A Father’s Day Meditation – The Prayer of St. Francis


I originally posted this back in February of 2010 right around my dad’s birthday.  This morning while I think about what father’s day means to me and the life I learned to live in the shadow of a greatly peaceful man I can think of no better way to honor both my earthly and heavenly father that to repost this childhood memory.  

You see my father would often break into song at the strangest times, in the midst of some of the most mundane and menial tasks of daily living.  It’s a tradition I have continued.  Personally I tend to sing while washing dishes or mowing the lawn. 

One day when I was about 10 or 11 years old, my dad and I were slopping out the pig pen.  I, as a begrudging child did so because I was told to, but on this particular day my dad managed to make it an act of worship!  As I picked up a wheel barrel full of pig shit, grumbling too myself but how heavy and disgusting it was, I distinctly remember hearing my father’s soft Irish tenor voice lilting through the barn.   

What I heard changed my attitude in an instant and speaks volumes to the kind of life my family has lived for generations.  
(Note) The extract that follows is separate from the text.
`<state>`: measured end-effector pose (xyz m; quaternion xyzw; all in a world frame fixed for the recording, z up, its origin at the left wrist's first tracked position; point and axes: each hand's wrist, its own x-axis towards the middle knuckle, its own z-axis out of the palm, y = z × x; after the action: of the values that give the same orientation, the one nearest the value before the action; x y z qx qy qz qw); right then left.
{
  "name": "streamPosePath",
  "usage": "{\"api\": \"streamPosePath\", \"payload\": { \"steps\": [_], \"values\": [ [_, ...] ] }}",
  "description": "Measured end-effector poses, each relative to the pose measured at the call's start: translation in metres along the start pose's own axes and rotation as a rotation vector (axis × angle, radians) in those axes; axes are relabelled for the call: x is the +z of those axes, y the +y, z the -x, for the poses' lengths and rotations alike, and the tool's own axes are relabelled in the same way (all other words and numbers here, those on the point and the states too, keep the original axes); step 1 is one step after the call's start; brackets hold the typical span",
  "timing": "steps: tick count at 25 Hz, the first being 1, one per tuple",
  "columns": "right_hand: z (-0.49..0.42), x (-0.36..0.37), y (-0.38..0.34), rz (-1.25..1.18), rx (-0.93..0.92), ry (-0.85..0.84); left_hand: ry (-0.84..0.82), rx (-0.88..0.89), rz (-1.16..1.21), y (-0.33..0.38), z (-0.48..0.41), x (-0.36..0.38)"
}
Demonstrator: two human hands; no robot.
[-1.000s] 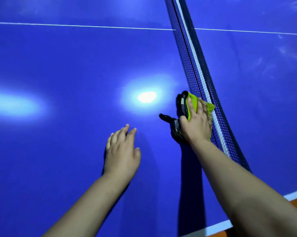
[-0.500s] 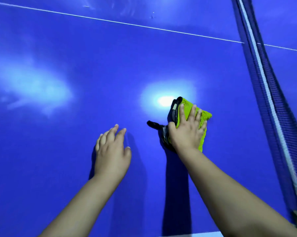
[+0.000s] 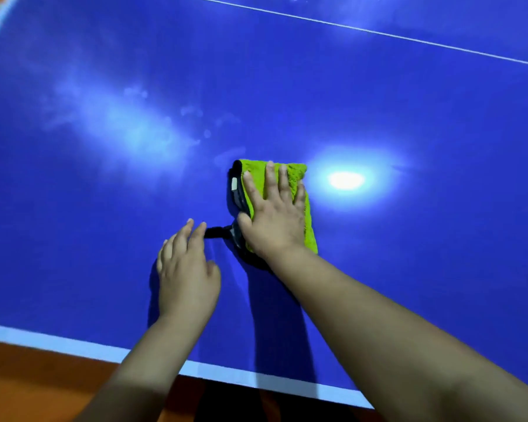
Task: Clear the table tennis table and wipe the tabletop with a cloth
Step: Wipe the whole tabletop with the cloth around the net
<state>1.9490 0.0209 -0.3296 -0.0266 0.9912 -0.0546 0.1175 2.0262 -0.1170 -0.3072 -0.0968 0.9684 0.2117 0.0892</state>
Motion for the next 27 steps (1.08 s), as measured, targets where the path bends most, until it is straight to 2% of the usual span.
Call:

Lord, make me an instrument of your peace,
Where there is hatred, let me sow love;
where there is injury, pardon;
where there is doubt, faith;
where there is despair, hope;
where there is darkness, light;
where there is sadness, joy;
O Divine Master, grant that I may not so much seek to be consoled as to console;
to be understood as to understand;
to be loved as to love.

For it is in giving that we receive;
it is in pardoning that we are pardoned;
and it is in dying that we are born to eternal life.

St. Francis of Assisi

Happy father’s day to the man who made shovelling shit and act of worship.  My the peace the surpasses all understanding follow you and all who read this all the days of your life.